Entro en mi ciudad, la reconozco por una expectativa agazapada, sus grandes edificios, las largas avenidas conglomeradas de muchedumbre y los vagones del metro. Después el mercado con portales y con tiendas de frutas, los rieles relucientes de un tranvía que se pierde hacia un rumbo donde fui joven, un olor a colegio, paredones tranquilos, un blanco cenotafio, y mi barrio con su ahuehuete milenario que no termina de olvidarme.
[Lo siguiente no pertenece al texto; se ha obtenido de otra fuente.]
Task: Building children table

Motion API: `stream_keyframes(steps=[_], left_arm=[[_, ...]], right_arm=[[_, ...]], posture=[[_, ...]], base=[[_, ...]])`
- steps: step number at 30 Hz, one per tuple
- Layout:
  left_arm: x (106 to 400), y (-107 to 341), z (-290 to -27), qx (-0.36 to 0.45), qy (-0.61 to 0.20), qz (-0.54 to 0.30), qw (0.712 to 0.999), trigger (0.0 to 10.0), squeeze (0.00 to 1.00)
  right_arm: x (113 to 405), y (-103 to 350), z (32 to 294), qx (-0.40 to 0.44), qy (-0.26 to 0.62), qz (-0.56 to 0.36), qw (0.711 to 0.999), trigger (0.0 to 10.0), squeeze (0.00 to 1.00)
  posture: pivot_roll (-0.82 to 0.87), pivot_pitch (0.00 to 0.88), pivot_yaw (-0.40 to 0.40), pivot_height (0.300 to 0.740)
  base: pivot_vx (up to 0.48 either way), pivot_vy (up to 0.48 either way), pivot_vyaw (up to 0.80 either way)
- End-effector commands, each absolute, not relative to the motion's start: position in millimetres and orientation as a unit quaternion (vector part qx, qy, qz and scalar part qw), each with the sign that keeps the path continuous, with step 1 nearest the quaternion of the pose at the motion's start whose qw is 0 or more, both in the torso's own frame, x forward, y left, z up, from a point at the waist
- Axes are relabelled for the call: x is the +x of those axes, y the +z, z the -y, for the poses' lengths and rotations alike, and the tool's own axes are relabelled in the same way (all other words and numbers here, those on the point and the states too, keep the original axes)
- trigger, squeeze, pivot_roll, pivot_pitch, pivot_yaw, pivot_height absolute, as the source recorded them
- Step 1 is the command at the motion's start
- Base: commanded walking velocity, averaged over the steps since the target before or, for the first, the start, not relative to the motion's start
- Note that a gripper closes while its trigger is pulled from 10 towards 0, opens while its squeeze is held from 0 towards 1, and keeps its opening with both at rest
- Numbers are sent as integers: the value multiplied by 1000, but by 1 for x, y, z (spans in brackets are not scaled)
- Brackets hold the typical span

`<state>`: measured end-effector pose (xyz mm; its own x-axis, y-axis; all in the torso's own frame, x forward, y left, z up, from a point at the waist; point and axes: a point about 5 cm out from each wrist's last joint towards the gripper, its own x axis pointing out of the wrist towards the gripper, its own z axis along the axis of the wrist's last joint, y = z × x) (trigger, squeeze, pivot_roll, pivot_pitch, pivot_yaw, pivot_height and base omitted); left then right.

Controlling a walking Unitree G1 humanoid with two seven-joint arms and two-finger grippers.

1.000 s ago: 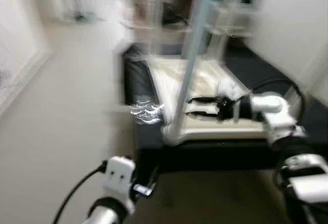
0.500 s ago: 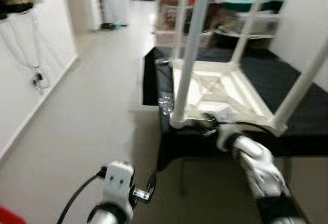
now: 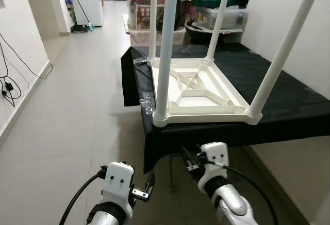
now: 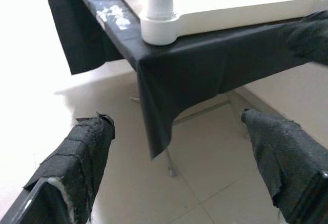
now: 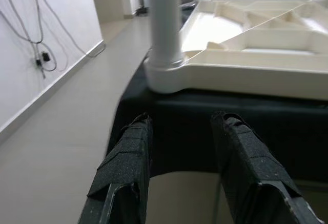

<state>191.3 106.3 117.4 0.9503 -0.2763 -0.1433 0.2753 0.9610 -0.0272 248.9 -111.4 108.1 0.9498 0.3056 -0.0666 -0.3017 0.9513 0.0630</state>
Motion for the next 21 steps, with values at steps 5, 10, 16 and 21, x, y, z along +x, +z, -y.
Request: stream_keyframes(steps=[5, 10, 16, 21], left_arm=[[195, 111, -107, -11, -126, -91, 988, 10000, 0], [196, 111, -107, -10, -125, -88, 988, 10000, 0], [198, 110, -108, -5, -122, -90, 988, 10000, 0], [198, 108, -109, -1, -123, -91, 988, 10000, 0]], right_arm=[[247, 113, 113, 28, 134, -52, 989, 10000, 0], [246, 114, 112, 33, 131, -59, 989, 10000, 0], [245, 113, 108, 39, 144, -64, 987, 10000, 0], [243, 112, 103, 52, 178, -78, 980, 10000, 0]], posture=[[94, 22, -64, 740], [96, 16, -64, 740], [96, 10, -64, 740], [96, 3, -62, 740]], base=[[327, -347, 0], [343, -332, 0], [327, -347, 0], [254, -372, 0]])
Mi ciudad es olores, colores e historia en un sólo ambiente que reluce secretos y recuerdos condensados en el relente de un presagio indiferente. Todo es andén en los equivocados trenes, y las innumerables vías por donde bruscamente se desplazan los automóviles, los espíritus y el insalvable perdón de los perros que custodian sus calles; en ella nada es verdad y la esperanza es frágil, como el eco de sus habitantes.
Mi ciudad aparentemente crece sobre la voz de los muertos que la mantienen bajo el dolor de los días y la codicia que muerde. Ambiciono los parques, sus aguas y el pretexto de la transitada y lejana infancia rendida a la costumbre de los que me rodean, del lienzo pegado a la piel en verde y rojo, o tal vez incoloro, pero que cubre el dolor, el reflejo inequívoco de los que rondan la vida con las manos en los bolsillos.
Ambiciono el rumor de las tardes, la humedad que simula la noche en el manojo de hechos que me hace existir. Apuesto mi dolor, la codicia y la redención de una ciudad que intenta sobrevivir envuelta en humos, en una atmósfera donde apenas respira y, con se tiñe de Rosa pálido la línea por donde avanzo, por mi ciudad que me recibe redimida.